Maddy had never been to a press conference. She didn’t like having the media attention directed at her. With her heart racing, perspiration dampened her face. She didn’t need a mirror to know red blotches were popping out on her neck, they felt like branding irons pressed against her skin.
The lottery director turned to her. “I’d like to present you with this ceremonial check for two hundred fifty-three million, two hundred eighty-five thousand dollars.”
Fastening her fingers on the edge of the lightweight, oversized check, she tried to inhale normal but she felt a light headed.
Her ticket numbers had matched the winning numbers but it still didn’t feel real.
She glanced around expecting someone to rush out to claim there had been a mistake, but no one came forward.
Two weeks ago, her life had been normal. Living in the small town of Cartersville, South Dakota, real excitement didn’t happen. Every Saturday, whether she needed gas or not, she stopped at Quick’s Convenient Store and bought one lottery ticket. Each time Sara, the weekend clerk, tried to talk her into buying two and they’d joked about her ticket being the winner.

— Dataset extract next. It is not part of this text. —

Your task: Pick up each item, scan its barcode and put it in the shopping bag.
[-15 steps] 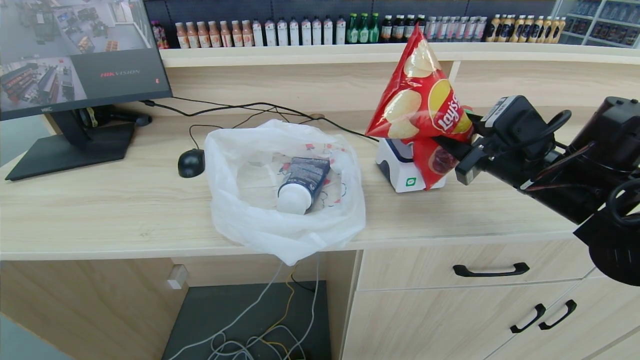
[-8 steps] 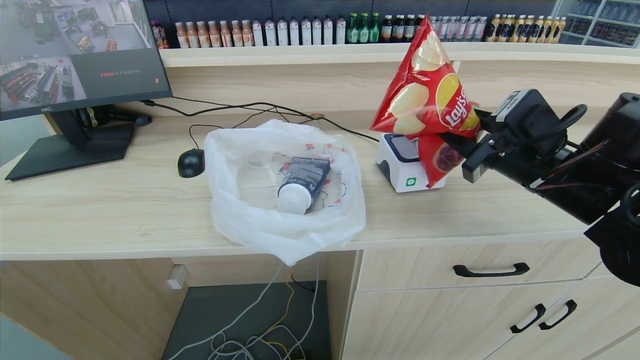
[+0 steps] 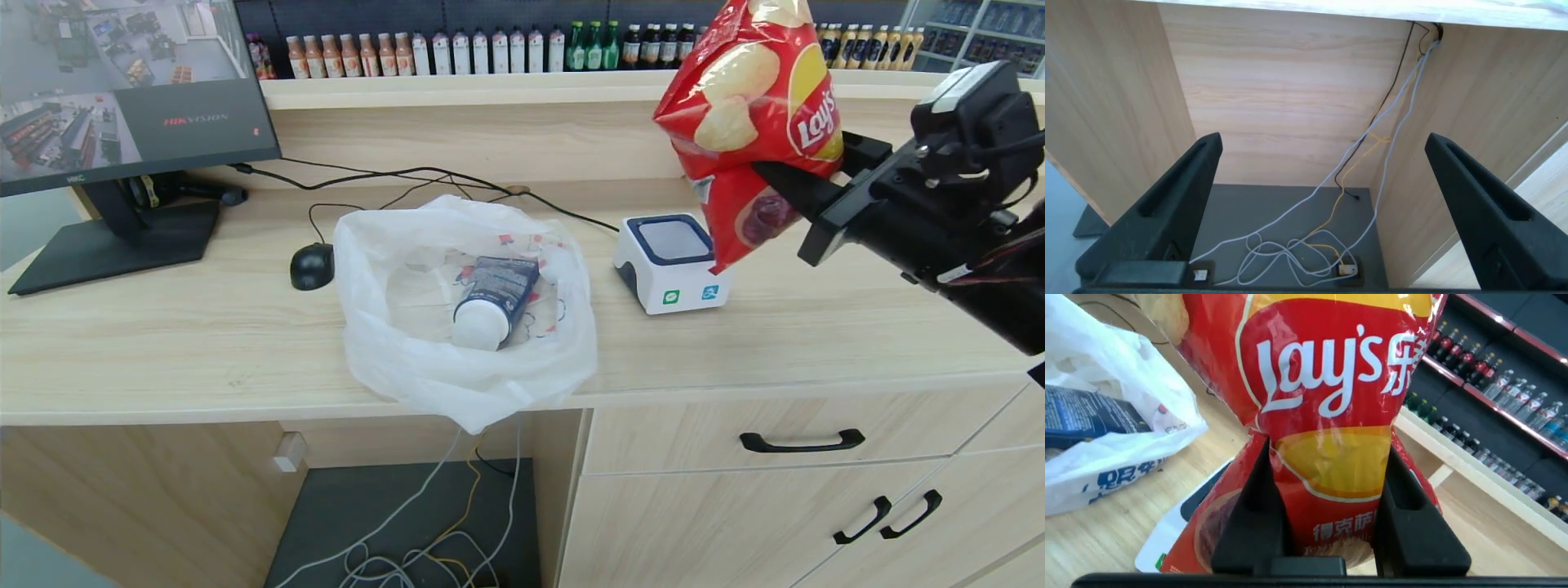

Buying a lottery ticket was as much fun as anyone could have in Cartersville unless you went to one of the two bars in town. Since Maddy didn’t drink, buying her lottery ticket, ordering a pizza, and renting a movie had been her weekend fun after coming back to her hometown to teach third grade in the Cartersville Community School. She followed her wild Saturday night with a quiet Sunday morning breakfast, a church service with Jim, and checked her lottery numbers on the internet to see if she won a free ticket.
Winning the big lottery happened to other people. People like her dreamed about what they’d do with the money. She never believed for one minute she’d ever win and was unprepared when all of her numbers matched.
Thinking there had been a misprint, she’d driven to Quick’s Convenient Store and asked them to print out the winning numbers for her. When they matched too, she rushed to the City Police Station where she’d hoped Jim House would be in his office. As the Chief of Police with a small staff, he didn’t take much time off on weekends.
She’d lived next door to Jim as long as she could remember. Over the years he’d become more father than friend. He’d been the first person she wanted to share her news with and the person she trusted to help her figure out what she needed to do to cash in her ticket. He’d never let her down. He didn’t this time either. Jim not only helped her figure everything out, he’d driven her the three hours to the lottery headquarters in Pierre.
“What do you plan to do with your winning?” The lottery director asked.
“I think I’ll take a vacation.” She forced a smile.
“Do you plan to quit your job?” a reported shouted.
“Not right away.” she said.
Except it wasn’t quite true. While she didn’t have a real plan, once her adoptive family realized she’d told them the truth about winning the multi-dollar lottery, she’d have to move if she wanted peace.
Sharing her wealth with them wasn’t the problem. Nothing short of giving them all of the money would make them happy, especially her mother.
Leaving Jim behind in Cartersville would be hard.
She hadn’t told him yet, but he knew. She’d seen it in his face. His smile had been forced when she came out of the camera light toward him.
Maybe they could talk about it on their drive back home.